EXERCISE:
Every line in the data below that holds "give" should be found and copied.

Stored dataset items
● ● ● ● ●

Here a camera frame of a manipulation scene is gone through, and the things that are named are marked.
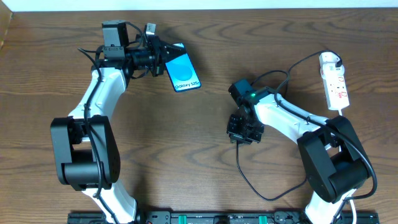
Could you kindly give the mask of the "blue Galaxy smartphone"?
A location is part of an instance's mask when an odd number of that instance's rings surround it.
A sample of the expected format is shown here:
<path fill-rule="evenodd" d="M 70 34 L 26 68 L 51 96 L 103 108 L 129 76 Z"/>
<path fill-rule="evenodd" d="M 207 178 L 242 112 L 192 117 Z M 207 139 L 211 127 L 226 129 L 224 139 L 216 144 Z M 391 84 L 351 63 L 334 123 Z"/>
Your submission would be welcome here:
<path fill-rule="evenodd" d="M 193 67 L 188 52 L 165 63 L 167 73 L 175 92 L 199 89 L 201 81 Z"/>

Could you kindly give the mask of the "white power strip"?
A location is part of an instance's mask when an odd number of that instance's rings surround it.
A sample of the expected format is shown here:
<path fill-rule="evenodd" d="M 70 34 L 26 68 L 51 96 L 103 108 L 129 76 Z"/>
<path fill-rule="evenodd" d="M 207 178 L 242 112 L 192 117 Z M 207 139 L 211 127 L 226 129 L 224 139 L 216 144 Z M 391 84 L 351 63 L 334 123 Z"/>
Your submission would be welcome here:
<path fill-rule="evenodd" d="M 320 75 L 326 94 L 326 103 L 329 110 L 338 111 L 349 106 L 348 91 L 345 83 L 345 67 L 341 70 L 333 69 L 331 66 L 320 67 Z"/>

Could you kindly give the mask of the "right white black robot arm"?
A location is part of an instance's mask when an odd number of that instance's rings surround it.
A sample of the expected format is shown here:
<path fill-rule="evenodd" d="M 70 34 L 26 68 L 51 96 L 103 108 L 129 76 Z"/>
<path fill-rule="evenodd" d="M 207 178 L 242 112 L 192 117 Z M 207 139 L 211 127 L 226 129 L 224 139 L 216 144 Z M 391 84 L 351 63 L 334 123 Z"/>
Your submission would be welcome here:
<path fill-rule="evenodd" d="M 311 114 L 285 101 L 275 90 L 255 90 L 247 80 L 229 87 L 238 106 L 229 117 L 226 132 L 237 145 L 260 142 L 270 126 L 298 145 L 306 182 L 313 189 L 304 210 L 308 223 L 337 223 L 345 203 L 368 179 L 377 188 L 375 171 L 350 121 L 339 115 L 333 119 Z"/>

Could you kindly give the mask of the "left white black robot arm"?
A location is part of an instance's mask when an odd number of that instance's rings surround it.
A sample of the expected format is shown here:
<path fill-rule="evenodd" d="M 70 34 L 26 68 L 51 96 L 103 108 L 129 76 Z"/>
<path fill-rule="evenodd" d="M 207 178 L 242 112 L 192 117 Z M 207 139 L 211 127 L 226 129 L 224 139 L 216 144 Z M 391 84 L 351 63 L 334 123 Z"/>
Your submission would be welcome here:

● ● ● ● ●

ANSWER BOX:
Could you kindly give the mask of the "blue Galaxy smartphone"?
Could you kindly give the mask of the "white power strip"?
Could you kindly give the mask of the "right white black robot arm"?
Could you kindly give the mask of the "left white black robot arm"?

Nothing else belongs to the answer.